Recorded data

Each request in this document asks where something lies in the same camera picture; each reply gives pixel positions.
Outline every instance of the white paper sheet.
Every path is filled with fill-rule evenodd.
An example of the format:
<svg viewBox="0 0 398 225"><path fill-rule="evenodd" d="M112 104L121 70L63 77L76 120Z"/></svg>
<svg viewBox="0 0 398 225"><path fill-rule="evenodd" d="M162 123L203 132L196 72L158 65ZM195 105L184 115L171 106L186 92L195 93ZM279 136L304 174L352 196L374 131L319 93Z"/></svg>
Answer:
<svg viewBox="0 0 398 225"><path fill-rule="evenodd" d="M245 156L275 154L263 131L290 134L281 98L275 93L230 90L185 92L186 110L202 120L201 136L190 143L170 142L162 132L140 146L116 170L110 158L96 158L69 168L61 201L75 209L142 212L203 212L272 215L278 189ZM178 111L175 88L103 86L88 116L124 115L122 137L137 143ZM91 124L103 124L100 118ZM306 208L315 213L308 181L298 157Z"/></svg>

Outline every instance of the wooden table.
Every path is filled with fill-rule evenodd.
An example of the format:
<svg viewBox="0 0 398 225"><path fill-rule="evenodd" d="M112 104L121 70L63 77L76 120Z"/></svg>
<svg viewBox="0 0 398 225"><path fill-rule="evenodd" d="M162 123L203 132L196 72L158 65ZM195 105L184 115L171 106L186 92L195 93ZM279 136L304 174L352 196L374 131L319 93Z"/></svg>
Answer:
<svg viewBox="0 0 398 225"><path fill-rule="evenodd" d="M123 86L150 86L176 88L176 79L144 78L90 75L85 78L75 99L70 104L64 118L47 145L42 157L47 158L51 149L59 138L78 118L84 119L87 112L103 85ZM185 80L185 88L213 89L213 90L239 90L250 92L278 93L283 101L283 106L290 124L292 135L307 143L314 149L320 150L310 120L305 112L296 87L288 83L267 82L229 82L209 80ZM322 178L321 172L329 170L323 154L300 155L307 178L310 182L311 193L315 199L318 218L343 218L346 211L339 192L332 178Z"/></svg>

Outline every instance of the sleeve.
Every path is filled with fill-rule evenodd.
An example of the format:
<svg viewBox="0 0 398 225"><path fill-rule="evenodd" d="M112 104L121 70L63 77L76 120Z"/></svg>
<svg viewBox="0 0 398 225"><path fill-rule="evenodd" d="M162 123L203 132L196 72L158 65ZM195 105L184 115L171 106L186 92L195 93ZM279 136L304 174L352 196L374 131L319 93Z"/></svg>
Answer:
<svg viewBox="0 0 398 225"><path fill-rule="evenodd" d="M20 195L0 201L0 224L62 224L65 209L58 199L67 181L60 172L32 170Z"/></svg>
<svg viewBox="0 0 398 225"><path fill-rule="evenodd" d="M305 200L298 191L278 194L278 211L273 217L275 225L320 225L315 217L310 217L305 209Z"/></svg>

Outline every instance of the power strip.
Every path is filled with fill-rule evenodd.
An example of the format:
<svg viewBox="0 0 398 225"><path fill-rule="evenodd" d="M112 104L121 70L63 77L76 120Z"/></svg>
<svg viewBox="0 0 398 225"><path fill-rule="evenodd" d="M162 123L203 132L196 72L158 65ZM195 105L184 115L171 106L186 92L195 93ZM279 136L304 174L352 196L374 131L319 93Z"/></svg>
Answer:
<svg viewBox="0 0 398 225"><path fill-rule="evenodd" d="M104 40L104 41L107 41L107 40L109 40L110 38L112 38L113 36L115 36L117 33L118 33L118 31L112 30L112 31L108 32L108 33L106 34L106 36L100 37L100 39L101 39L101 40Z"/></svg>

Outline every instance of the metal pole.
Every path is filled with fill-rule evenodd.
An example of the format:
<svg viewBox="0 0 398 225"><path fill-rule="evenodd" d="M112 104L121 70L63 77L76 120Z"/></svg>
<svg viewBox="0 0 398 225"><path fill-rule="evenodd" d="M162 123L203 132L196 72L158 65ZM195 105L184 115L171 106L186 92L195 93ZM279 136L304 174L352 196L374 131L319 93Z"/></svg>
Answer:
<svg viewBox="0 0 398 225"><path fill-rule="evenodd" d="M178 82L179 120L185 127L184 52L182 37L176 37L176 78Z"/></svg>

*Exercise directions:*
Of the lines above, copy each one that contains the word "instance".

*Result of the task:*
Outline every instance of the white paper sheet.
Outline every instance of the wooden table.
Outline every instance of the sleeve.
Outline every instance of the power strip.
Outline every instance of the metal pole.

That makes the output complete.